企業会計基準委員会が現在検討している「繰延税金資産の回収可能性に関する適用指針」(案)だが、平成28年4月1日以後開始する連結会計年度及び事業年度の期首から適用されることが分かった。また、早期適用も認める方針だ。3月決算会社の場合は、平成28年3月期決算から適用することが可能になる。
硬直的に運用されているとの批判がある現行の監査委員会報告第66号「繰延税金資産の回収可能性の判断に関する監査上の取扱い」であるだけに企業にとっては朗報といえそうだ。

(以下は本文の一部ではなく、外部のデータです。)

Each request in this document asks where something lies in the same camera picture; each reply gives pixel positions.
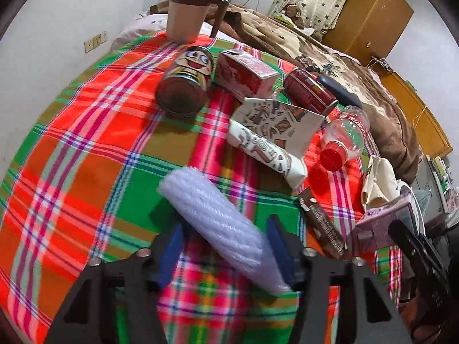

ただし、今回の適用指針(案)の適用については、会計基準等の改正に伴う「会計方針の変更」として取扱うとしている。また、適用初年度については、遡及適用を行わず、その上で当該年度の期首時点で新たな会計方針を適用した場合の繰延税金資産及び繰延税金負債の額と前年度の繰延税金資産及び繰延税金負債の額との差額については当該期首の利益剰余金に加減する。企業側が主張する「会計上の見積りの変更」とはならず、損益に計上することができないため、企業側の反発は必至の状況だ。
なお、同委員会は早ければ5月中にも公開草案を決定する予定としている(意見募集期間は2か月程度)。